DATA SEGMENT:
==================================================

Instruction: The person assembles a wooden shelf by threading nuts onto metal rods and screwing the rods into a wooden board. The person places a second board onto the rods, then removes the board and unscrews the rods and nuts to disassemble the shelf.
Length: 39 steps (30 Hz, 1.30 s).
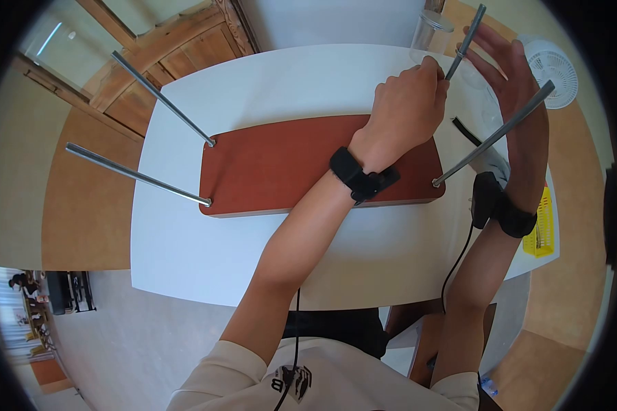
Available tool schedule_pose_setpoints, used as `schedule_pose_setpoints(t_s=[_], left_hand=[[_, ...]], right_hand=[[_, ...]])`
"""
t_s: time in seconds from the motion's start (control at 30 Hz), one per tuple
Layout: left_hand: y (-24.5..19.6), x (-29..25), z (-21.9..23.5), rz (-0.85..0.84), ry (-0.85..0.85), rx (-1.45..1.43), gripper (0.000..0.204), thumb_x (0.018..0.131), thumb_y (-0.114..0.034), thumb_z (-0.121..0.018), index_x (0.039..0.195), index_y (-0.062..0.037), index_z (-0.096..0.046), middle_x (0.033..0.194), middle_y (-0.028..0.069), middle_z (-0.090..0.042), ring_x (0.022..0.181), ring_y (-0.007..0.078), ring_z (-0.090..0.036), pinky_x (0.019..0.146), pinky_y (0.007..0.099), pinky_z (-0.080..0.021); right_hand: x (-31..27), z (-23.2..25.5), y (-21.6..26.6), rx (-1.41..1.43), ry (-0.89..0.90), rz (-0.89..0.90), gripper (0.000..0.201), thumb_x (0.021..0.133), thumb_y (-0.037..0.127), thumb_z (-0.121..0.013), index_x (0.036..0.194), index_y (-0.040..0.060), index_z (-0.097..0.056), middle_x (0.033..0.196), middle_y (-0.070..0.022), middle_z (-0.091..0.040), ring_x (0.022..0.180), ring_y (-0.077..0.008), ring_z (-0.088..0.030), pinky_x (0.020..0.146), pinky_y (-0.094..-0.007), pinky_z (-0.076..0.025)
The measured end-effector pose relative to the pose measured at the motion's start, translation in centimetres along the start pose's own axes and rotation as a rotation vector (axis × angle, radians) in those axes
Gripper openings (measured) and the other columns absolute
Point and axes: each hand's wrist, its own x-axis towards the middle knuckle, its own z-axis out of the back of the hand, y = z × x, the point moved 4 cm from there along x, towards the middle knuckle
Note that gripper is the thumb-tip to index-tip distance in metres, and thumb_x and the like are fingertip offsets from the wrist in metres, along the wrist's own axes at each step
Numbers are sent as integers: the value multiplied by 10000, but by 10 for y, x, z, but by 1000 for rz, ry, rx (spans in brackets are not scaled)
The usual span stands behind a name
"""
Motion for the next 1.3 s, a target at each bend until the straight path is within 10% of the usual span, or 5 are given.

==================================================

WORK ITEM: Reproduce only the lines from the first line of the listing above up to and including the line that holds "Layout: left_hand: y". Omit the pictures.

ANSWER BELOW:
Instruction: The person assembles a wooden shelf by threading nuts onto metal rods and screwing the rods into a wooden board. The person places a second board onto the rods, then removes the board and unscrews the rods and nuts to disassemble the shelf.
Length: 39 steps (30 Hz, 1.30 s).
Available tool schedule_pose_setpoints, used as `schedule_pose_setpoints(t_s=[_], left_hand=[[_, ...]], right_hand=[[_, ...]])`
"""
t_s: time in seconds from the motion's start (control at 30 Hz), one per tuple
Layout: left_hand: y (-24.5..19.6), x (-29..25), z (-21.9..23.5), rz (-0.85..0.84), ry (-0.85..0.85), rx (-1.45..1.43), gripper (0.000..0.204), thumb_x (0.018..0.131), thumb_y (-0.114..0.034), thumb_z (-0.121..0.018), index_x (0.039..0.195), index_y (-0.062..0.037), index_z (-0.096..0.046), middle_x (0.033..0.194), middle_y (-0.028..0.069), middle_z (-0.090..0.042), ring_x (0.022..0.181), ring_y (-0.007..0.078), ring_z (-0.090..0.036), pinky_x (0.019..0.146), pinky_y (0.007..0.099), pinky_z (-0.080..0.021); right_hand: x (-31..27), z (-23.2..25.5), y (-21.6..26.6), rx (-1.41..1.43), ry (-0.89..0.90), rz (-0.89..0.90), gripper (0.000..0.201), thumb_x (0.021..0.133), thumb_y (-0.037..0.127), thumb_z (-0.121..0.013), index_x (0.036..0.194), index_y (-0.040..0.060), index_z (-0.097..0.056), middle_x (0.033..0.196), middle_y (-0.070..0.022), middle_z (-0.091..0.040), ring_x (0.022..0.180), ring_y (-0.077..0.008), ring_z (-0.088..0.030), pinky_x (0.020..0.146), pinky_y (-0.094..-0.007), pinky_z (-0.076..0.025)

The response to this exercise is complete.